Всё чаще, как золотые октябрьские листья, пролетает мысль о том, что пора бы уже прийти и осени. Уже все права есть у неё на мятную прохладу по утрам и долгие уютные дожди, которые так хорошо сочетаются с ранним субботним утром и новым верблюжьим одеялом. Все права есть у осени на одиноко пролетающую снежинку и замёрзшую на ветру голову, которую давно пора чем-нибудь покрыть. Имеет осень права на людские тела и души. Но почему-то медлит в них вступать, и Алиса снова обещает на завтра 22 градуса Цельсия выше нуля. Ещё один день. Пусть будет так.
И немного жаль, глядя на мир вокруг, думать, что гербарий уже закончился и сдан в кабинет биологии без возврата. Гербарий был задан Игоряну в сентябре. Были нащипаны Игоряном в ближайшем парке листья всех типичных для наших широт представителей: тополь, берёза, боярышник, рябина... Этих я знала. Твёрдо знала не очень типичный дуб.
Были уложены листья на просушивание в книгу, которую никто никогда не прочитает. Была втиснута плотно та книг меж других книг. Всё! И негоже мне вмешиваться в домашнее задание шестиклассника.

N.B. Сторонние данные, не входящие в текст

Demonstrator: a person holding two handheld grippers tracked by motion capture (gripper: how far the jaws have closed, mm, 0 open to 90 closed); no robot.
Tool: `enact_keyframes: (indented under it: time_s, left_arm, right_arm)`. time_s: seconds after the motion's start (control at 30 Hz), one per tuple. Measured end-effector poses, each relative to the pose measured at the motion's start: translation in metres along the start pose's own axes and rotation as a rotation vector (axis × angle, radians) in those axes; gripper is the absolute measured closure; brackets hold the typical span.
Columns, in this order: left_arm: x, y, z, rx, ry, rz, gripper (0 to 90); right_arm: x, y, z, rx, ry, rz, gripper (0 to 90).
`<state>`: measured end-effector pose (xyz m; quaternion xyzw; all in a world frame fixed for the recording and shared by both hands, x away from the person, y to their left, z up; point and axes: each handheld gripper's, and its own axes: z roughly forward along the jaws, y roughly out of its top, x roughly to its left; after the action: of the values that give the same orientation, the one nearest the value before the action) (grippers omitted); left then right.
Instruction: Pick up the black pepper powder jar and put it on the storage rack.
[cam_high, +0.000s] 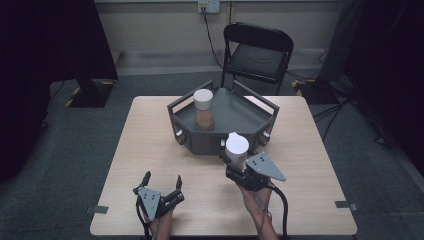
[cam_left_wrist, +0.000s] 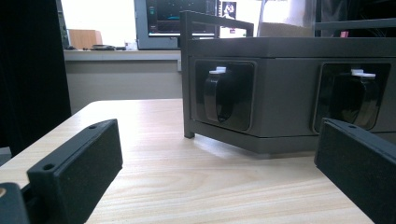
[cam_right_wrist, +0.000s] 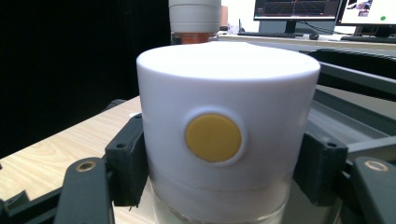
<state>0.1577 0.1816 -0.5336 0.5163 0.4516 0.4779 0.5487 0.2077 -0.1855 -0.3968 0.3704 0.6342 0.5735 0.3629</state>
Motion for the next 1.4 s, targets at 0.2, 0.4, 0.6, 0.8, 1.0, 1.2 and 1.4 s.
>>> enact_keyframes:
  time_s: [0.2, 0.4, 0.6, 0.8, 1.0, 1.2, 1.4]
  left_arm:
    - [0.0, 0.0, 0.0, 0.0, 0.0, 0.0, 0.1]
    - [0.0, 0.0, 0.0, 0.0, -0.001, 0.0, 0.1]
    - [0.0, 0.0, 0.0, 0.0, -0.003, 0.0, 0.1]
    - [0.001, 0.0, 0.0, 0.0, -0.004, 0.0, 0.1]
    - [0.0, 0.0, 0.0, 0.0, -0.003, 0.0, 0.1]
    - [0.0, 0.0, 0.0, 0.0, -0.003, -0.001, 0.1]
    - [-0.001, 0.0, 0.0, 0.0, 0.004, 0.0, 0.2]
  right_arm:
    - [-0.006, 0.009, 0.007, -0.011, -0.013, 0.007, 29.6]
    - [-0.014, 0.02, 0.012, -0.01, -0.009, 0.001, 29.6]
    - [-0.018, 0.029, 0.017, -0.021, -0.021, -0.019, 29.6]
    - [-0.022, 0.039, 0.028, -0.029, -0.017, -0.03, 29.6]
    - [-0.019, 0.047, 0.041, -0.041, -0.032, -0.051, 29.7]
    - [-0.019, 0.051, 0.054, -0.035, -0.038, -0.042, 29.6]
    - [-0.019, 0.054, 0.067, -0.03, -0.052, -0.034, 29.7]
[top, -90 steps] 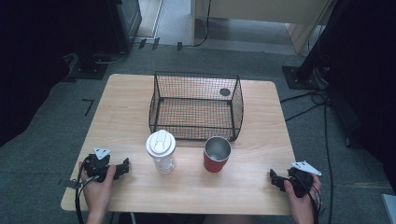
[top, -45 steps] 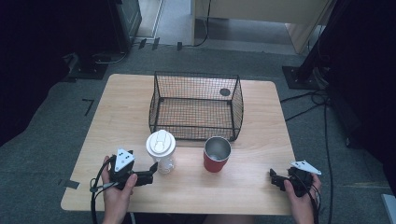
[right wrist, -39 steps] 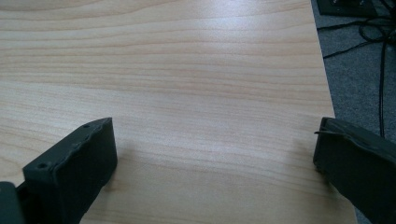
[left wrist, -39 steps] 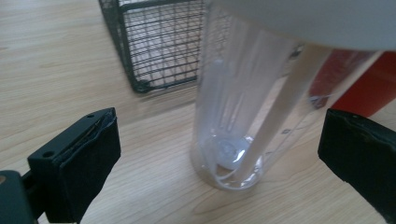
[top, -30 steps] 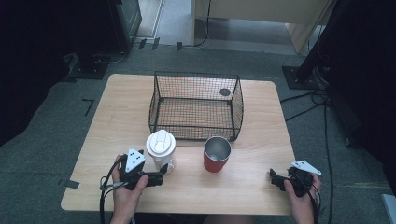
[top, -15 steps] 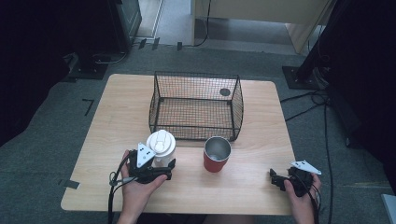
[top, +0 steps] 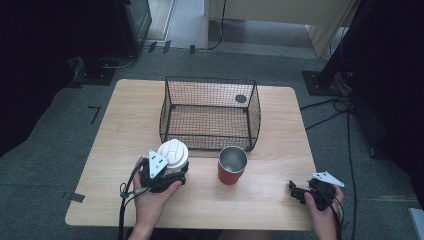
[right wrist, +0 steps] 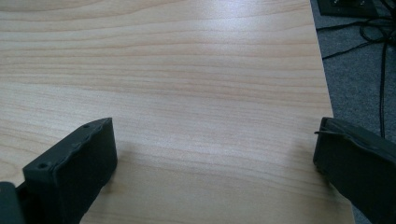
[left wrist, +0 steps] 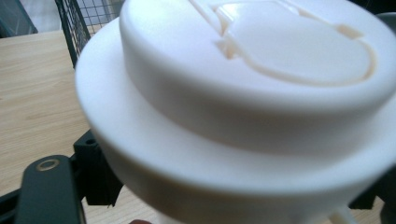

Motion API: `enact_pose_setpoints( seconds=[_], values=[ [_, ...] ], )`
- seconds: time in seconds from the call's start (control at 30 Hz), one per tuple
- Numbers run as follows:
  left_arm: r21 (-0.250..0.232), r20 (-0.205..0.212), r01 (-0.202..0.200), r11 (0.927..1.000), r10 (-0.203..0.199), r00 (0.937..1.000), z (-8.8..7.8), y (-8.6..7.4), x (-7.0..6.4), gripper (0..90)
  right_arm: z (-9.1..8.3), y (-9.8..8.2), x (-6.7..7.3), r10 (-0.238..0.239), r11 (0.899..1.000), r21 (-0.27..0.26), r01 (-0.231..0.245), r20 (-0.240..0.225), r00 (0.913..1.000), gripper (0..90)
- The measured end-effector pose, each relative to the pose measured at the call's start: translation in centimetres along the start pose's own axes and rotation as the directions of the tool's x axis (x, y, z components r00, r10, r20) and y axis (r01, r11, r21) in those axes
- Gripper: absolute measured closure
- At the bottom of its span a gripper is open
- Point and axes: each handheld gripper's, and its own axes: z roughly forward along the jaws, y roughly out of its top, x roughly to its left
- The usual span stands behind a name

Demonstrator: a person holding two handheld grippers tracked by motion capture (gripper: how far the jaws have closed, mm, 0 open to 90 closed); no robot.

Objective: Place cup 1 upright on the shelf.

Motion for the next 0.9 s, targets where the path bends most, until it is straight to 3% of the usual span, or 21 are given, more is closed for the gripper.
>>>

Но... Сентябрь стоял такой тёплый и солнечный, такой прогулочный по дендропарку и вольным загородным лесам, что ожил во мне и подчинил своей воле зов из далёкого детства, когда я была одержима гербариями каждое лето. И особенно страстно сушила не в наших широтах удивительную кожистую магнолию и мой самый любимый канадский клён.
Я не могла спокойно гулять в сентябре, я смотрела на все деревья с кустарниками и думала: а вот такого листа в книге ещё нет; и такого, кажется, нет...или есть? Возьмём, на всякий случай. Я поняла, что очень плохо знаю растения наших широт. Вот это ива, да. Там вяз. Но незнакомцев было гораздо больше. Особенно холодноватого оттенка, как будто глянцевые листья, которые оказались лавром. А миндаль? Сибирь опять открывалась с новой стороны.
Самый большой и странный лист я отправила школьной подруге-кандидату биологических наук из Академгородка, и та, после некоторых раздумий,ответила, что это, без сомнения Acer negundo, он же клён американский, он же клён ясенелистый.
Я ходила по лесам и паркам со стопками листьев в руках, и не могла удержаться. Мне всё казалось, что охвачены далеко не все типичные представители, не говоря уж о нетипичных. Топорщились в руках хвойные всех мастей: сосна, кедр, лиственница, пихта и очень колючая голубая ель. В книгу они ложились не очень охотно, книгу распирало от гербария.
Большая работа не терпит суеты. Не торопясь, небольшими партиями, листья были приклеены в тетрадку, определены, подписаны. Игорян утомлённо вздыхал. А я с сожалением отметила, что в тетради остались незаполненные листы, но нельзя объять необъятное. Мы и так узнали очень много.
Гербарий был сдан. Но осень в городе продолжалась тёплая, солнечная, теперь уже полностью золотая. Продолжалось хождение по ближним паркам и отдалённым лесам. И однажды встретилось на склоне маленькой реки такое чудо-растение, такое приятное, с бархатными такими листьями,что я пожалела о том, что гербарий уже окончен - пушистый лист стал бы его украшением и большим дополнением. А звали то растение "медвежье ухо". Уютно, точно, сердечно.
Запоздалое ухо, октябрьское. Но я не удержалась, забрала себе один лист. Положила на память в книгу, которую никто не читает. К дубликатам рябины, боярышника, белого тополя. Которые не вошли в тетрадку и остались с нами просто так.